■ WHAT YOU NEED TO DO ■
Look below for the line holding "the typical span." and the line holding "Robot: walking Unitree". Transcribe exactly those lines and all lines between them, nothing more.

■ THE DATA ■
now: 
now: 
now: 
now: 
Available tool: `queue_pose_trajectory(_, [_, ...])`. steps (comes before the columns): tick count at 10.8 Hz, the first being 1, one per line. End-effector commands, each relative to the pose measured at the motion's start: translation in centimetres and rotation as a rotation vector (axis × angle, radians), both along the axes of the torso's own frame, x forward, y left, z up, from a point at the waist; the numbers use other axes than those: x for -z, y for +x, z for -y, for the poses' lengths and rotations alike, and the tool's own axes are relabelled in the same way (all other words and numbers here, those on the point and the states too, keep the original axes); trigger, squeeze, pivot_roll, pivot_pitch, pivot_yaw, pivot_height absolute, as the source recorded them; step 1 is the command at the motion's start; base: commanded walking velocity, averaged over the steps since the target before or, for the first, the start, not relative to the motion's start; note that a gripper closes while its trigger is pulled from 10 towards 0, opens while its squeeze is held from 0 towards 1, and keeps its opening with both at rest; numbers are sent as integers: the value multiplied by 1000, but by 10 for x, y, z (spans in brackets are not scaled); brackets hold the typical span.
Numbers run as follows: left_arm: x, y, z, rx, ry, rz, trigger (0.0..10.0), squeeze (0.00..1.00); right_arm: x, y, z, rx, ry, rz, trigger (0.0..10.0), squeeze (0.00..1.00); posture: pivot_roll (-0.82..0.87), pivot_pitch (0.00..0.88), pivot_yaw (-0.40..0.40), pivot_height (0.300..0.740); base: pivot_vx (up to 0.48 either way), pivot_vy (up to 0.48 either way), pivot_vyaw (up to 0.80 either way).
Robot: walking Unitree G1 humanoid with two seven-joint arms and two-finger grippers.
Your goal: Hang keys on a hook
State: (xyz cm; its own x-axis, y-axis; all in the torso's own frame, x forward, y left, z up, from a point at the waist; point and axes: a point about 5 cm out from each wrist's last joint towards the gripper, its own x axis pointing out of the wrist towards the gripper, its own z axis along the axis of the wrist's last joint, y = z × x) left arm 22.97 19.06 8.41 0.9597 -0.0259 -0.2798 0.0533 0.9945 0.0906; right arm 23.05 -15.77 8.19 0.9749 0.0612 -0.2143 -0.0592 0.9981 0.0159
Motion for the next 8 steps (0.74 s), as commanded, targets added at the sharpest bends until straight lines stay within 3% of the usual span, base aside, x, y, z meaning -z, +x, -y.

■ OUTPUT BELOW ■
Available tool: `queue_pose_trajectory(_, [_, ...])`. steps (comes before the columns): tick count at 10.8 Hz, the first being 1, one per line. End-effector commands, each relative to the pose measured at the motion's start: translation in centimetres and rotation as a rotation vector (axis × angle, radians), both along the axes of the torso's own frame, x forward, y left, z up, from a point at the waist; the numbers use other axes than those: x for -z, y for +x, z for -y, for the poses' lengths and rotations alike, and the tool's own axes are relabelled in the same way (all other words and numbers here, those on the point and the states too, keep the original axes); trigger, squeeze, pivot_roll, pivot_pitch, pivot_yaw, pivot_height absolute, as the source recorded them; step 1 is the command at the motion's start; base: commanded walking velocity, averaged over the steps since the target before or, for the first, the start, not relative to the motion's start; note that a gripper closes while its trigger is pulled from 10 towards 0, opens while its squeeze is held from 0 towards 1, and keeps its opening with both at rest; numbers are sent as integers: the value multiplied by 1000, but by 10 for x, y, z (spans in brackets are not scaled); brackets hold the typical span.
Numbers run as follows: left_arm: x, y, z, rx, ry, rz, trigger (0.0..10.0), squeeze (0.00..1.00); right_arm: x, y, z, rx, ry, rz, trigger (0.0..10.0), squeeze (0.00..1.00); posture: pivot_roll (-0.82..0.87), pivot_pitch (0.00..0.88), pivot_yaw (-0.40..0.40), pivot_height (0.300..0.740); base: pivot_vx (up to 0.48 either way), pivot_vy (up to 0.48 either way), pivot_vyaw (up to 0.80 either way).
Robot: walking Unitree G1 humanoid with two seven-joint arms and two-finger grippers.

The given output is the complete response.